= Task to complete =
Give the number of lines in the material below where the word "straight" shows up, without anything else.

##### Records supplied

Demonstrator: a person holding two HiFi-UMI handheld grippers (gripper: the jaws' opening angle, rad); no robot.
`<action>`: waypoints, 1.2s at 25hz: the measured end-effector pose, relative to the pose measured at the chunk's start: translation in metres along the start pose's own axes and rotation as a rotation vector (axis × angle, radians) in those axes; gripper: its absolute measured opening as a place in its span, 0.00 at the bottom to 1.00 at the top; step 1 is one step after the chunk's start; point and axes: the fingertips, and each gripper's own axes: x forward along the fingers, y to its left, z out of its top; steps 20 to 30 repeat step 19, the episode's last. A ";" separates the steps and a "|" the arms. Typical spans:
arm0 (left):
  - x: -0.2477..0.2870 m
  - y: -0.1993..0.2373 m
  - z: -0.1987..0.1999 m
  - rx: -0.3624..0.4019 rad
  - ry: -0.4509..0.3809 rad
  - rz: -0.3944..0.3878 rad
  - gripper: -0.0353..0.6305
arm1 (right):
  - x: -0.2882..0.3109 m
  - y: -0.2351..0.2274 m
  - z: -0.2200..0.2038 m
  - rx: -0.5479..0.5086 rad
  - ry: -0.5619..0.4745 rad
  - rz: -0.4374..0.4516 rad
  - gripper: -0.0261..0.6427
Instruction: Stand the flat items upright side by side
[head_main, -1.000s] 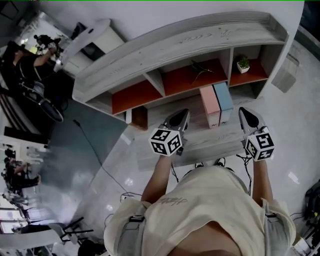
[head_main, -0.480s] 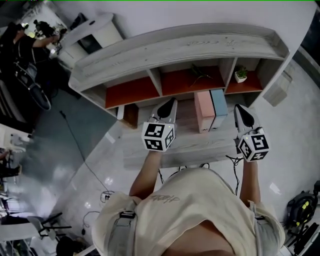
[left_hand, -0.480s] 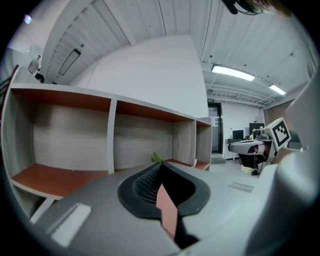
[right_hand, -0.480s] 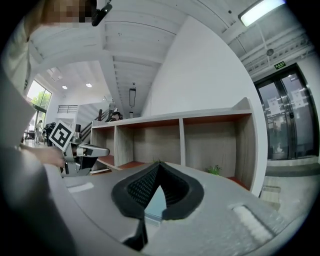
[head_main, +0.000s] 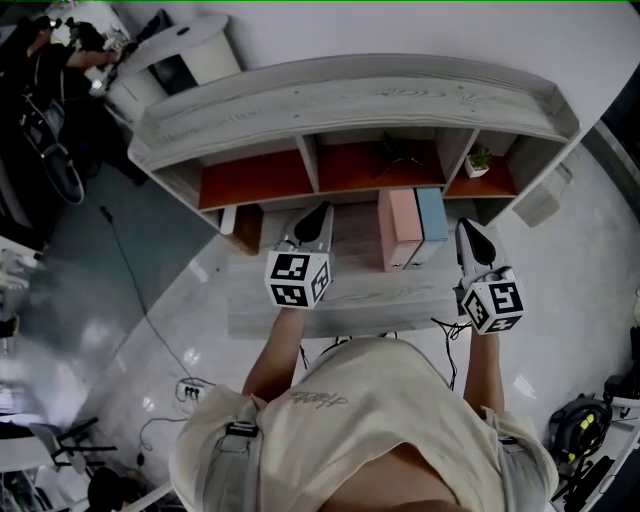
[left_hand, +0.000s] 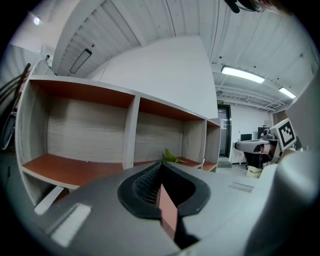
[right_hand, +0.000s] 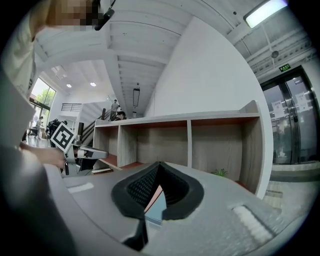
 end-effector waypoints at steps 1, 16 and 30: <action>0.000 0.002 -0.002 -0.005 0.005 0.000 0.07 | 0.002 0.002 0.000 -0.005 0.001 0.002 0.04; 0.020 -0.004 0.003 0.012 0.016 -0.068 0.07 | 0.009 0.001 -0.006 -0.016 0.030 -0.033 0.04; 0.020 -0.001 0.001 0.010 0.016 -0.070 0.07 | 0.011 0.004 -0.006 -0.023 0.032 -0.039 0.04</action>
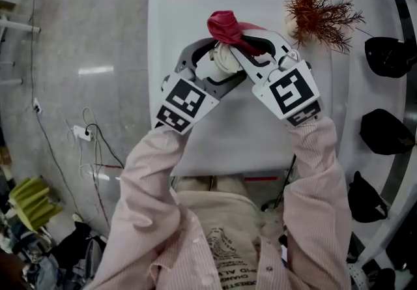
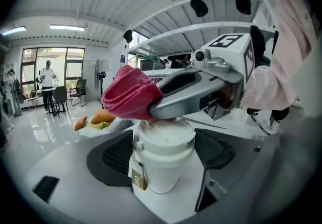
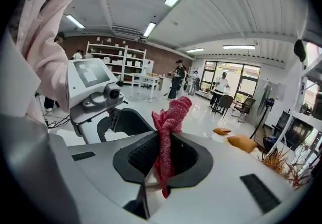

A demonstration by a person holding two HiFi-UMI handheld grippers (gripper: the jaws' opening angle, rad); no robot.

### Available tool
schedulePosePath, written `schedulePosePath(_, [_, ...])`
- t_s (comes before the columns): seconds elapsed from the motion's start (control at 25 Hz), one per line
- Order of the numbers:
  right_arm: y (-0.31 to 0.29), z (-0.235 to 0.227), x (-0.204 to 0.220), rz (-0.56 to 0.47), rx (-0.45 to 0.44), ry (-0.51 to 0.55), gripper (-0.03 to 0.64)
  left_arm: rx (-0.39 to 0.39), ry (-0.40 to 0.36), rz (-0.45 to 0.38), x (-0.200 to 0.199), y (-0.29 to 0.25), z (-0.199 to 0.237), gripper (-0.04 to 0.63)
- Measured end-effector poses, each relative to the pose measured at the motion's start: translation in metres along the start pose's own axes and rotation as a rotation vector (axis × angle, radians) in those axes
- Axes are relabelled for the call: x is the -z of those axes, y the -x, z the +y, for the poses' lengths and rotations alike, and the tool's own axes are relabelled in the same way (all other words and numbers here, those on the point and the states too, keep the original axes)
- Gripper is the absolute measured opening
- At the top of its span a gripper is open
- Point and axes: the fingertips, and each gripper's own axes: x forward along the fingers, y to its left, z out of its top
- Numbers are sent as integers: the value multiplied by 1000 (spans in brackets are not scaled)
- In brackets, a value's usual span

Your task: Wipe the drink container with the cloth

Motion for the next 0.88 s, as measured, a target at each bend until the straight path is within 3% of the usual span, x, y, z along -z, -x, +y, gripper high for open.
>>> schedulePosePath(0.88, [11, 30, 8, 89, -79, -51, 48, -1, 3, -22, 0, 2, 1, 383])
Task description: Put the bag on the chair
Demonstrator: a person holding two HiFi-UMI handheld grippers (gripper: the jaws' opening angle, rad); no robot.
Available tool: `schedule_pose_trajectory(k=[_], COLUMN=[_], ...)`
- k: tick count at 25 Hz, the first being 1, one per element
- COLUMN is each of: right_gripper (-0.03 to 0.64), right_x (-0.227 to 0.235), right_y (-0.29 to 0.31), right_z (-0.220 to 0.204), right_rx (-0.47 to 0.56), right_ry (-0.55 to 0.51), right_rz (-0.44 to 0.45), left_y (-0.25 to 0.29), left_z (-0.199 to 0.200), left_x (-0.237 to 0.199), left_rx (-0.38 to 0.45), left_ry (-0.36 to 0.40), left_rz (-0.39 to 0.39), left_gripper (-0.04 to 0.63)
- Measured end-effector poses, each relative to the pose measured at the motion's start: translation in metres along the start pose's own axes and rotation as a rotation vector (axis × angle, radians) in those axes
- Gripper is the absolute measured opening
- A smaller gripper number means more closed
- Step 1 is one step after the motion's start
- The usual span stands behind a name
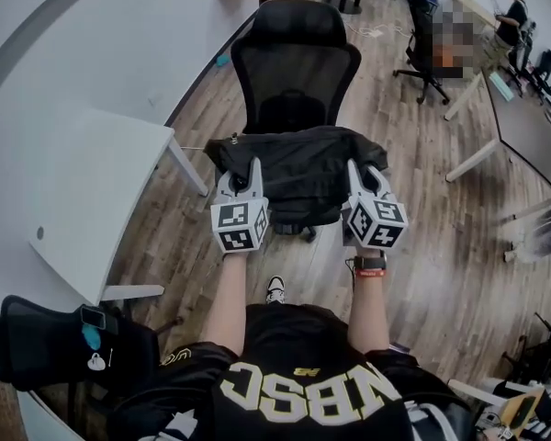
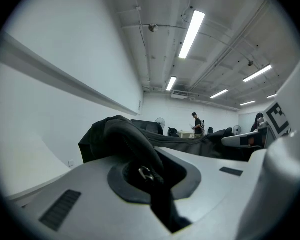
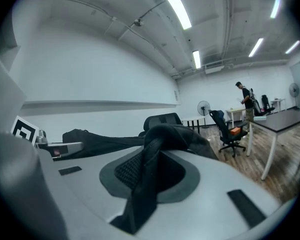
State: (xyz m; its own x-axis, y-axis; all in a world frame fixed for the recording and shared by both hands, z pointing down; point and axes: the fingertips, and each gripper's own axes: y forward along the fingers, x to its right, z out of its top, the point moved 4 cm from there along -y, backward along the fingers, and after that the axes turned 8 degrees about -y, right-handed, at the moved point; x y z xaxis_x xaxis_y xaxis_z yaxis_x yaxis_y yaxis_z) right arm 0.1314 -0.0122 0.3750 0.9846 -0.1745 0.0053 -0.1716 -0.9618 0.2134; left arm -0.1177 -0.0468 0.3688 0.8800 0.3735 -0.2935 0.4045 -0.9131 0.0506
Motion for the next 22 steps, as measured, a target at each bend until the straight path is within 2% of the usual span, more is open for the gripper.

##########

= Task response =
2